Sabah mahkemeye götürülürken en mantıklı açıklamanın gerçek seri katilin aslında bir büyücü olması ve şapkaya büyü yapıp beni ateşe atarken şu anda kendisinin gününü gün ediyor olmasıydı. Buna da ne kadar mantıklı denebilirse işte. Gel de mahkemeyi inandır. Muhtemelen dün not yazıp bana şapkayı getiren de katilin ta kendisiydi. Yine hayal gücüme dayanarak kendimce katilin büyücü olduğunun kanıtı olarak da hep genç kadınları hedef alması ve cinayet tarzının gösterilebileceğini düşünmüştüm. Onlar üzerinde deneyler yapıyordu. Tüm bunları düşünürken bir anda olduğum yerde donup kaldım: Elise! Onu kurtarmak zorundaydım. Bir sonraki hedef o olabilirdi. Oydu! Yalnız kalmıştı şimdi ve seri katil benim gibi göründüğü için onun ben olduğuna inanacaktı. Acilen bir şeyler yapmalıydım. Eğer o Thomas amca olduysa ben de seri katil olmalıydım.
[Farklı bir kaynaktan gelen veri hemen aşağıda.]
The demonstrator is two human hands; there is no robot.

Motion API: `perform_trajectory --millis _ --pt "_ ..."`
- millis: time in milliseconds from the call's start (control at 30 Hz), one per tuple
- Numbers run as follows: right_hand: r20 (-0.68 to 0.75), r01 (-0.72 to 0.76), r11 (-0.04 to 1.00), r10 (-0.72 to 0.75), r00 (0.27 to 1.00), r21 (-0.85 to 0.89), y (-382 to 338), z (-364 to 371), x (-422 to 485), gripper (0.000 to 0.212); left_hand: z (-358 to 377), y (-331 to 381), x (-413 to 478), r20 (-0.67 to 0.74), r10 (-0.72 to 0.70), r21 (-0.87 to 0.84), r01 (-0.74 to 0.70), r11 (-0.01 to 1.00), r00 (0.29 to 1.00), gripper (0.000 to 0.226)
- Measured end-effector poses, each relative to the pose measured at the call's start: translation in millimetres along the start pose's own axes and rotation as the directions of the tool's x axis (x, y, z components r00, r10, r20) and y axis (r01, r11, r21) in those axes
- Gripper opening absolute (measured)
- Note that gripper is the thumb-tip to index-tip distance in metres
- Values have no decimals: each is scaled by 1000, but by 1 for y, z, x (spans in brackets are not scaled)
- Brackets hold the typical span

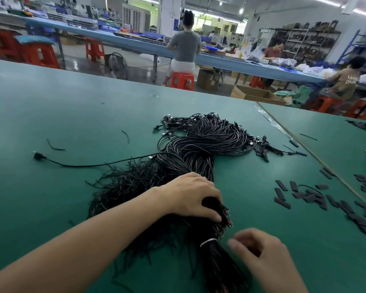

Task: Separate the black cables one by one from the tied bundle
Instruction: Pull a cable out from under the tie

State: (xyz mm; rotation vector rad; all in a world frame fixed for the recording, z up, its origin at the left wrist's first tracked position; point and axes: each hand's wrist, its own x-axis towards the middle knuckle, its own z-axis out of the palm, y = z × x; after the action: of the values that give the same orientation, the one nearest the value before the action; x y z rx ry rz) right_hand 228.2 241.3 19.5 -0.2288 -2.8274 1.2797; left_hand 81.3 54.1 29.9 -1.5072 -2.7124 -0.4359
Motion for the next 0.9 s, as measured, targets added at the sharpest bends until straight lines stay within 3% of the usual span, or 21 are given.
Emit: perform_trajectory --millis 100,200,333,467,533,633,767,900 --pt "-122 69 996 -63 991 52 -12 1 16 13 1 -11 -3 -28 -53 43 54 998 998 64" --pt "-148 123 992 -126 981 -30 -25 6 39 11 -5 -24 -8 -25 -95 60 96 994 995 71" --pt "-66 121 976 -134 989 -183 -33 6 61 2 -10 -32 -15 -102 -83 -2 84 996 991 49" --pt "53 18 999 -16 998 -34 -33 -2 73 12 -14 -38 -21 -184 -124 -166 93 982 975 20" --pt "103 -30 999 33 994 -29 -32 -5 75 16 -14 -40 -23 -151 -169 -199 137 970 974 20" --pt "98 28 991 -15 995 -130 -35 -2 75 19 -9 -39 -25 -114 -204 -213 177 961 972 19" --pt "28 162 962 -159 987 -218 -45 2 70 13 -8 -30 -21 -268 -220 -268 146 952 938 15" --pt "19 132 952 -131 991 -275 -44 -4 69 16 -12 -23 -11 -298 -238 -232 171 958 925 15"
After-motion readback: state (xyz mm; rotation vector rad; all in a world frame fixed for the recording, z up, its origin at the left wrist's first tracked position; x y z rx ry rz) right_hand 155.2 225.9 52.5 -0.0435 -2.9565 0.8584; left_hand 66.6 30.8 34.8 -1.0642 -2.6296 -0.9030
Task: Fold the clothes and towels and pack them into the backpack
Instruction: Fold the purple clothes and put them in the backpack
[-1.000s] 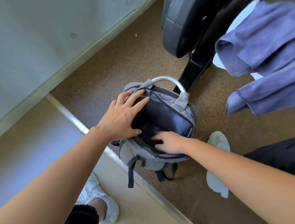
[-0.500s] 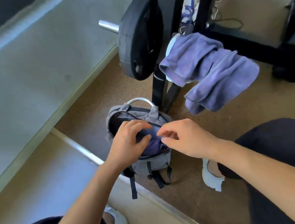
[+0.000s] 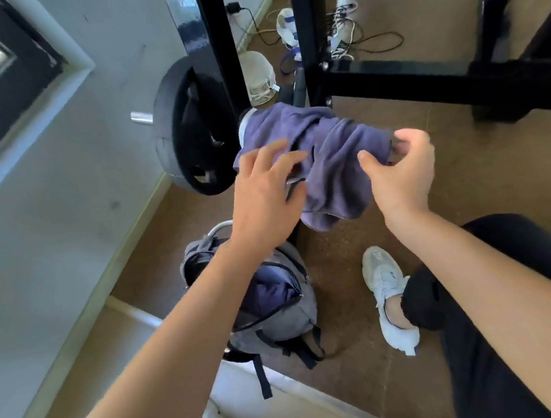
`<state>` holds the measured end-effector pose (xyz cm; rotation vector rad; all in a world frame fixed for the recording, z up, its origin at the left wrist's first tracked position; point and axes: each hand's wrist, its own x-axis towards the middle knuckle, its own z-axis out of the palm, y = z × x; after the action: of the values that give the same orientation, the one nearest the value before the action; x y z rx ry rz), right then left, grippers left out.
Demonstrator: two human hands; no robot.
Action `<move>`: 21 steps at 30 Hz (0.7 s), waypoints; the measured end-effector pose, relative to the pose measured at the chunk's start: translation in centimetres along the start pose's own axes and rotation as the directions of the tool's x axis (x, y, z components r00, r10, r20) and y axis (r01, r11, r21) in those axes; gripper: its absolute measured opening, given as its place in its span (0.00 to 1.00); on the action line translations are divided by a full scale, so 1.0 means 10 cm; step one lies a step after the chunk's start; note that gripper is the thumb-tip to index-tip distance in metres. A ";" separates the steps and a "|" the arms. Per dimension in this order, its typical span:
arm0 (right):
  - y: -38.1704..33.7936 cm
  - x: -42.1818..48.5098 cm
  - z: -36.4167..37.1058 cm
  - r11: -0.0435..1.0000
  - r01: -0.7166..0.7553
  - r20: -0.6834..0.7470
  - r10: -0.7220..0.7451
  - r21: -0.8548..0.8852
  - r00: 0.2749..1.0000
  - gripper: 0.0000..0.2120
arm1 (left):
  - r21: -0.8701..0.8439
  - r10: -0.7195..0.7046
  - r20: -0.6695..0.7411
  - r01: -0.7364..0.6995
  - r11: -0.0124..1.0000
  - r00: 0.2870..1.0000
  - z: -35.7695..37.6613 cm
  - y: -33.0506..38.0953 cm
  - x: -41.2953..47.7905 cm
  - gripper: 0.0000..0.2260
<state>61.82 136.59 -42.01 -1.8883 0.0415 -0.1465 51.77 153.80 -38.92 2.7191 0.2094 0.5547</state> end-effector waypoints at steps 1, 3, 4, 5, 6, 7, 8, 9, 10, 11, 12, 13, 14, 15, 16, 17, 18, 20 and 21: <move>0.02 0.03 0.00 1.000 -0.019 0.021 0.019 0.017 1.000 0.24 | 0.058 0.037 0.023 -0.038 0.998 0.999 0.04 0.04 0.13 0.19; 0.03 0.02 -0.01 1.000 -0.007 0.011 0.007 0.027 1.000 0.20 | 0.103 0.044 0.105 -0.055 0.993 0.993 0.10 0.13 0.32 0.24; 0.04 0.00 -0.02 0.999 0.021 -0.008 -0.020 0.029 1.000 0.18 | 0.076 0.021 0.142 -0.032 0.997 0.990 0.13 0.17 0.38 0.25; 0.05 -0.01 -0.03 0.998 0.046 -0.026 -0.045 0.036 0.999 0.17 | 0.031 -0.023 0.169 0.018 0.999 0.985 0.16 0.19 0.43 0.25; 0.05 -0.02 -0.04 0.998 0.057 -0.034 -0.056 0.040 0.998 0.16 | -0.014 -0.077 0.180 0.080 0.997 0.981 0.18 0.20 0.46 0.25; 0.05 -0.02 -0.06 0.998 0.053 -0.038 -0.051 0.043 0.998 0.15 | -0.050 -0.127 0.181 0.138 0.989 0.975 0.21 0.18 0.48 0.25; 0.05 -0.01 -0.07 0.999 0.024 -0.034 -0.022 0.047 0.999 0.15 | -0.076 -0.163 0.187 0.180 0.981 0.969 0.22 0.16 0.49 0.25; 0.07 0.01 -0.08 0.998 -0.027 -0.023 0.029 0.059 0.999 0.14 | -0.102 -0.186 0.196 0.208 0.973 0.963 0.22 0.14 0.51 0.25; 0.09 0.02 -0.09 0.995 -0.076 -0.007 0.077 0.067 0.997 0.12 | -0.118 -0.188 0.203 0.215 0.970 0.961 0.21 0.11 0.52 0.25; 0.14 0.03 -0.11 0.991 -0.116 0.011 0.116 0.059 0.993 0.10 | -0.124 -0.178 0.208 0.207 0.971 0.962 0.21 0.08 0.53 0.24; 0.16 0.03 -0.14 0.989 -0.141 0.022 0.140 0.045 0.990 0.07 | -0.118 -0.161 0.205 0.188 0.975 0.965 0.21 0.07 0.53 0.22; 0.19 0.04 -0.18 0.985 -0.167 0.016 0.166 0.047 0.986 0.06 | -0.108 -0.147 0.197 0.170 0.979 0.969 0.21 0.05 0.54 0.20; 0.20 0.05 -0.24 0.977 -0.203 -0.012 0.204 0.065 0.979 0.05 | -0.098 -0.139 0.187 0.159 0.982 0.973 0.21 0.04 0.55 0.19; 0.21 0.06 -0.30 0.967 -0.235 -0.050 0.241 0.099 0.969 0.05 | -0.089 -0.142 0.180 0.160 0.983 0.973 0.20 0.03 0.57 0.17; 0.19 0.07 -0.37 0.957 -0.256 -0.086 0.269 0.137 0.959 0.04 | -0.080 -0.142 0.175 0.158 0.984 0.974 0.20 0.03 0.58 0.17; 0.16 0.07 -0.43 0.952 -0.253 -0.114 0.274 0.170 0.955 0.03 | -0.071 -0.138 0.170 0.152 0.986 0.976 0.21 0.02 0.59 0.16; 0.11 0.06 -0.49 0.954 -0.226 -0.131 0.254 0.195 0.958 0.03 | -0.060 -0.128 0.167 0.140 0.988 0.978 0.21 0.03 0.60 0.16; 0.06 -0.01 -0.58 0.963 -0.159 -0.158 0.196 0.218 0.968 0.02 | -0.049 -0.117 0.169 0.127 0.991 0.979 0.21 0.03 0.61 0.16; 0.05 -0.06 -0.60 0.964 -0.147 -0.169 0.186 0.224 0.968 0.03 | -0.053 -0.120 0.169 0.130 0.990 0.978 0.21 0.04 0.61 0.16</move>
<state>60.56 130.80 -40.69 -1.6469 0.3040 -0.2058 58.14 154.11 -38.43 2.6510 0.3113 0.2925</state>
Sessizce duruşma salonuna girdim, herkesin yerlerine yerleşmelerini bekledim. Bir katilin olması gerektiği kadar soğukkanlıydım. Herkes yerine yerleşir yerleşmez yüzümde katile yaraşır bir gülümsemeyle: “İşte buradayım! Ancak bu beni durdurmaya yetmiyor. Durduramadınız işte! Bana inanmıyorsanız Balkabağı Caddesi No: 36’daki mavi boyalı eve bakın.”  diye bağırdım. Salon fısıldaşmalarla dolup taşmıştı. Bana inanıp inanmamak arasındaki ince çizgideydiler. Polisler koşarak salonu terk ettiler. Plan diye buna denir işte. İçimden geç kalmamış olmak için dualar ediyordum. Elise’i kurtarmak zorundaydım. Herkes bir ağızdan konuşuyordu, salona büyük bir gürültü hakimdi. Ben ise bir taraftan soğukkanlılığımı korumaya çalışıyor, ancak korkuma yenik düşüyordum.
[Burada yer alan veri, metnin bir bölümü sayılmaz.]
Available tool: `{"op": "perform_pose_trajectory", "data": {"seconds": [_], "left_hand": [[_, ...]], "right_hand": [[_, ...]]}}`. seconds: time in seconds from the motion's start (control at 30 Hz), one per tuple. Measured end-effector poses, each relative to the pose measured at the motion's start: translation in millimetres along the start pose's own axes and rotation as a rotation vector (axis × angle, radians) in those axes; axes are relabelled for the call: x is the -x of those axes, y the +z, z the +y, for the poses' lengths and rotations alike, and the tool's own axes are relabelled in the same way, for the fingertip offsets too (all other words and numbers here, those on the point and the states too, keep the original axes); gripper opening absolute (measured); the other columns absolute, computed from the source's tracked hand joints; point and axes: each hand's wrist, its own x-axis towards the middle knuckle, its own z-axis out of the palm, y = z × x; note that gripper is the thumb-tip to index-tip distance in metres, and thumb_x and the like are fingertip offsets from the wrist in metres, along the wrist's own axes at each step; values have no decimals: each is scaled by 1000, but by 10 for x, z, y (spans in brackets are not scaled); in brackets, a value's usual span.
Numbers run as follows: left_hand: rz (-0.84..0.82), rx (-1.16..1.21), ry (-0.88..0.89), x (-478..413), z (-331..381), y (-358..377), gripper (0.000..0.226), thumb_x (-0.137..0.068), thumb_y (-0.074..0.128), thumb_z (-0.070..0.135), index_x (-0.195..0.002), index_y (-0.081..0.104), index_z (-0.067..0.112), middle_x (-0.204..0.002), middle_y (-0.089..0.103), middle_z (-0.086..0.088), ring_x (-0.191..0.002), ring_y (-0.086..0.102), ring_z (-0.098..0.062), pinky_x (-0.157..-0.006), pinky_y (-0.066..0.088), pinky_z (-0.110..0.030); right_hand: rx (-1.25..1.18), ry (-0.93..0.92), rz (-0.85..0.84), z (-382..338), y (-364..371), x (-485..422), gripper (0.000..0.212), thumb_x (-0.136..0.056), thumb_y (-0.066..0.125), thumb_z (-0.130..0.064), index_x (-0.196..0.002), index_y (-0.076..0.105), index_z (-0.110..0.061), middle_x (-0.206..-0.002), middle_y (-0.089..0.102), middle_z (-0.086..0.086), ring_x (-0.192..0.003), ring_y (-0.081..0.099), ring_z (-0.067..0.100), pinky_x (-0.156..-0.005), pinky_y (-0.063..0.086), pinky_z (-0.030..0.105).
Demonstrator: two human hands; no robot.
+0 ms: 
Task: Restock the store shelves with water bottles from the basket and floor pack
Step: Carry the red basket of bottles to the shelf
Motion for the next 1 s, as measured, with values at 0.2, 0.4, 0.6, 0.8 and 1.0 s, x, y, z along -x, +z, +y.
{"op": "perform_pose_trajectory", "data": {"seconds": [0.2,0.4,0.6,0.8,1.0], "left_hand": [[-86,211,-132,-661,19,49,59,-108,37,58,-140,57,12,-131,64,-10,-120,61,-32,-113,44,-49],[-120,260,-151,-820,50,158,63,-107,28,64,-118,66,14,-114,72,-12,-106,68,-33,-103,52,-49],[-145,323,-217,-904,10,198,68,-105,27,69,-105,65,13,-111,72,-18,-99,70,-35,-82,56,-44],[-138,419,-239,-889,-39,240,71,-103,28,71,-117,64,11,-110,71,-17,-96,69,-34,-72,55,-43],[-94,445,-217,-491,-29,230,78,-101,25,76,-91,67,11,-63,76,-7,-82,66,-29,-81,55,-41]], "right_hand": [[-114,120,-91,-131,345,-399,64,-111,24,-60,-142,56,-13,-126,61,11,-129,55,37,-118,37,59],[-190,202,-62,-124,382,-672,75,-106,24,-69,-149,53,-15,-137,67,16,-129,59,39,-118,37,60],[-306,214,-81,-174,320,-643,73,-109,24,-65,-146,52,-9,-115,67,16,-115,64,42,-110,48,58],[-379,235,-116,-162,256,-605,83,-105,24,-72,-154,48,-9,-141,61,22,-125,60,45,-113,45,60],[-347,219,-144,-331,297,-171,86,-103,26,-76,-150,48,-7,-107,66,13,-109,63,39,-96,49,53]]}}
Yaklaşık yarım saat sonra polisler nefes nefese geri geldiler: “Evde kimse yoktu!”. Adeta dünya başıma yıkıldı. İnsanlar onlarla alay ettiğimi düşünüp daha da öfkelenmişlerdi. Kesinlikle asıldığımı görmek istiyorlardı. Hatta bir meydanda olsak muhtemelen hepsi birden üstüme gelir ve beni oradan sağ çıkarmamak için ellerinden geleni yaparlardı. O an bunların hiçbirisi umrumda değildi. Zaten duruşma boyunca da tek kelime etmemiştim. Bir şeyler yapmak istiyor ama hiçbir şey yapamıyordum. O an tek isteğim bir an önce şu duruşma salonundan çıkıp hücremde tek başıma kalıp düşünmekti. Nitekim azılı suçluların yer aldığı hapiste çürümeme karar verilmişti. Bu gece de karakolda kalıp yarın sevk edilecektim. Hücreme döner dönmez gözlerimi kapattım ve gözlerimden yaşların akmasına izin verdim. Nitekim bitap düşüp uykuya daldım.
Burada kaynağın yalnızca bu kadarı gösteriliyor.